TASK:
Precisely the lines from the one with "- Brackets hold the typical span" through the end of the data, both included, must make up the response, each restated word for word.

┄┄┄┄┄┄┄┄┄┄

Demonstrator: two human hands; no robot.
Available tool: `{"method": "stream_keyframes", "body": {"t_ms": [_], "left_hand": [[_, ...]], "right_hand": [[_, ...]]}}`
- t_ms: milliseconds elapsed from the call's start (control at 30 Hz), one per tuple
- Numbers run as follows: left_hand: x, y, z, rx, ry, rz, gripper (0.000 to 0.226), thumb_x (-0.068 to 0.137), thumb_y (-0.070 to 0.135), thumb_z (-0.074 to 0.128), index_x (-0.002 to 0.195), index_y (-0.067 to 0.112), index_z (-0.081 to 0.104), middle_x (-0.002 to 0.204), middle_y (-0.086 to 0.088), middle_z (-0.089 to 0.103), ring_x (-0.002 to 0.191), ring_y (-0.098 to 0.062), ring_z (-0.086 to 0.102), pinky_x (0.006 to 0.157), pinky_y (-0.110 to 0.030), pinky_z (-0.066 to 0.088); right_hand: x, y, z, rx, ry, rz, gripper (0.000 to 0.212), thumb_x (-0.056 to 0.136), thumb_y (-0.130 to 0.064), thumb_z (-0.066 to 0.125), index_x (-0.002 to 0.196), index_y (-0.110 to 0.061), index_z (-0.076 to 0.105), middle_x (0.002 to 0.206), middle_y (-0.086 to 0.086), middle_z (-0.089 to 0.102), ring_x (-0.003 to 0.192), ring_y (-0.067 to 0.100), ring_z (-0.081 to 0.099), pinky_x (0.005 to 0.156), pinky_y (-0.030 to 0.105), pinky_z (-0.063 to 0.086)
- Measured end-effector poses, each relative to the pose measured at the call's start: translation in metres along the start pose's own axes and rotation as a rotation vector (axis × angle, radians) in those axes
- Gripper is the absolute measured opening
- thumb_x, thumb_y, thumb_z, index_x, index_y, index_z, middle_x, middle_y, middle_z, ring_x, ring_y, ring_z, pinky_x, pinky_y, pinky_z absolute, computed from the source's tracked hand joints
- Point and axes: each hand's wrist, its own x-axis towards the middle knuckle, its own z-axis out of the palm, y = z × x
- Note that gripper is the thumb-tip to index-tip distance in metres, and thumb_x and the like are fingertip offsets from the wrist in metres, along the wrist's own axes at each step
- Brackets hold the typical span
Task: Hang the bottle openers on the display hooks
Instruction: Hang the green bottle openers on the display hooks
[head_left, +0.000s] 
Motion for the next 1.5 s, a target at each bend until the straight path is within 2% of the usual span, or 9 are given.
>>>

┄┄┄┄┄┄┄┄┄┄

COMPLETED TASK:
- Brackets hold the typical span
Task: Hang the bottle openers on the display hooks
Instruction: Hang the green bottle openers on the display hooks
[head_left, +0.000s] 
Motion for the next 1.5 s, a target at each bend until the straight path is within 2% of the usual span, or 9 are given.
>>>

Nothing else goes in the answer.